Colère et indignation
Une décision que l’arbitre congolais Jean-Jacques Ndala Ngambo a pris soin de valider après être allé consulter le VAR suite aux protestations du milieu du Real Madrid. Mais une décision qui a provoqué la colère et l’indignation des 7000 Sénégalais présents en tribunes et de tous les Lions de la Teranga.
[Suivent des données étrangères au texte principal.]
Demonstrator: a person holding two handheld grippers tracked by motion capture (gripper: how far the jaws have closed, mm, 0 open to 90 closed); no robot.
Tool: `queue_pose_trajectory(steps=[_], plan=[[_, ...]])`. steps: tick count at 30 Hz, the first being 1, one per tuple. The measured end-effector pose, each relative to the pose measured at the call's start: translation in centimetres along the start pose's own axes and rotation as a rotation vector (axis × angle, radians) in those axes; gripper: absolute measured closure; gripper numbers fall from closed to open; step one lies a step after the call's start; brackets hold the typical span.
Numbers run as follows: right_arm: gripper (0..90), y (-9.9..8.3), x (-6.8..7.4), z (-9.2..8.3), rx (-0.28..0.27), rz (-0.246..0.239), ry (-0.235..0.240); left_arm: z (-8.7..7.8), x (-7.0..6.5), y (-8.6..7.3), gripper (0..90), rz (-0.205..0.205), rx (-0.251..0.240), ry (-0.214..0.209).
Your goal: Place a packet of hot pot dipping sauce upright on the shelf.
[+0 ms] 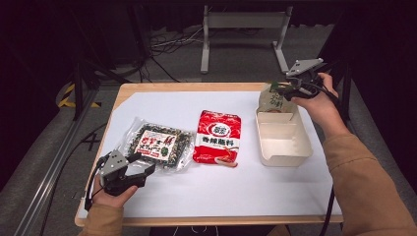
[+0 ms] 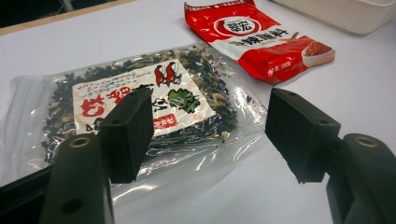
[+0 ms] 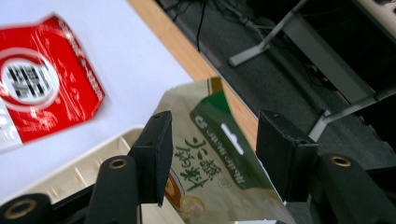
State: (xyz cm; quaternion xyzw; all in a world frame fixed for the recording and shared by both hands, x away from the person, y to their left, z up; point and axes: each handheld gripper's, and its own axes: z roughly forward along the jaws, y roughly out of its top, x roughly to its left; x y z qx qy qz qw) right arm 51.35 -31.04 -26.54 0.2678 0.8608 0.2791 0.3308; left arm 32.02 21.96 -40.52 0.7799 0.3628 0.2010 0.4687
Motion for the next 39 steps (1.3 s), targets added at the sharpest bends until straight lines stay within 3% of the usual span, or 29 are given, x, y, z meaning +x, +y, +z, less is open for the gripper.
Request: queue_pose_trajectory(steps=[4,6,8,10,15,24,28,37,39], plan=[[44.2,0.0,0.4,-1.5,-0.073,0.075,0.005,0.3,0.0,0.1,32.1,0.003,-0.004,-0.005],[44.2,0.0,0.5,-1.9,-0.093,0.091,0.003,0.4,0.0,0.2,32.0,0.002,0.000,-0.007],[42.5,-0.2,0.9,-2.8,-0.141,0.150,0.024,0.5,0.1,0.2,32.0,0.003,0.005,-0.009],[42.0,-0.5,1.2,-3.5,-0.175,0.159,0.021,0.7,0.1,0.3,32.0,0.002,0.003,-0.013],[38.9,-1.3,2.5,-5.0,-0.229,0.223,0.086,1.0,0.3,1.1,31.4,-0.025,-0.019,-0.040],[36.4,-3.5,5.7,-6.8,-0.312,0.251,0.156,2.4,0.1,3.7,30.6,-0.014,0.033,-0.061],[35.8,-4.1,6.5,-7.0,-0.348,0.261,0.177,3.0,0.1,4.1,31.1,-0.017,0.047,-0.058],[34.3,-6.8,8.8,-7.6,-0.390,0.284,0.221,4.5,0.7,6.2,32.5,-0.015,0.065,-0.081],[34.6,-7.1,9.2,-7.5,-0.378,0.279,0.214,5.0,0.7,6.8,32.5,-0.016,0.073,-0.089]])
Cette Coupe d’Afrique qui, à défaut de s’épargner des polémiques sur l’arbitrage, avait jusque-là été exemplaire d’un point de vue sécuritaire et au niveau de l’atmosphère dans les stades a cette fois chaviré. Furieux, les supporters sénégalais ont explosé de fureur, tenté d’envahir le terrain et contraint les stadiers et la police d’intervenir, avec force. Une interruption d’une bonne dizaine de minutes qui a dégénéré à tous les étages puisque ça a également chauffé en tribune de presse entre journalistes des deux pays.
Et Diaz loupa sa panenka
Sur la pelouse, les Lions de la Teranga, eux, ont un moment fait mine de quitter la pelouse, avant de faire leur réapparition. C’est dans cette atmosphère électrique que Brahim Diaz a finalement pris son élan et... manqué sa panenka, très mal exécutée (90e + 24). Un coup de bambou terrible pour les Marocains, contraints de jouer une nouvelle prolongation. Un bol d’air inattendu et sensationnel pour des Sénégalais galvanisés par ce loupé. Tellement qu’il ne leur aura fallu que cinq petites minutes dans cette prolongation pour renverser la rencontre. D’un missile sol-air du gauche en pleine lucarne de Pape Gueye, les Lions de la Teranga ont un peu plus plombé le mauvais climat qui s’était abattu sur Rabat.
Sous les yeux d’un Brahim Diaz en larmes sur le banc de touche, le Maroc a certes réussi à se remettre dans la partie, pas à égaliser. Réduits à dix suite à la blessure d’un Igamane qui ne pourra plus être remplacé, la tête de En-Nesyri passera de peu à côté du but de Edouard Mendy (104e), celle de Nayef Aguerd, s’écrasera, elle, sur la barre (108e).
Cette finale n’aura donc pas répondu aux attentes du peuple marocain, mais elle restera pour son scénario et sa dernière demi-heure de jeu, son pire et son meilleur, dans les annales de la compétition. Le Sénégal qui n’avait jamais marqué dans une finale de CAN aura attendu la quatrième pour y parvenir. Un sale coup dont le pays frère marocain devra savoir se relever. Un coup de génie pour le peuple sénégalais sacré pour la deuxième fois en quatre ans.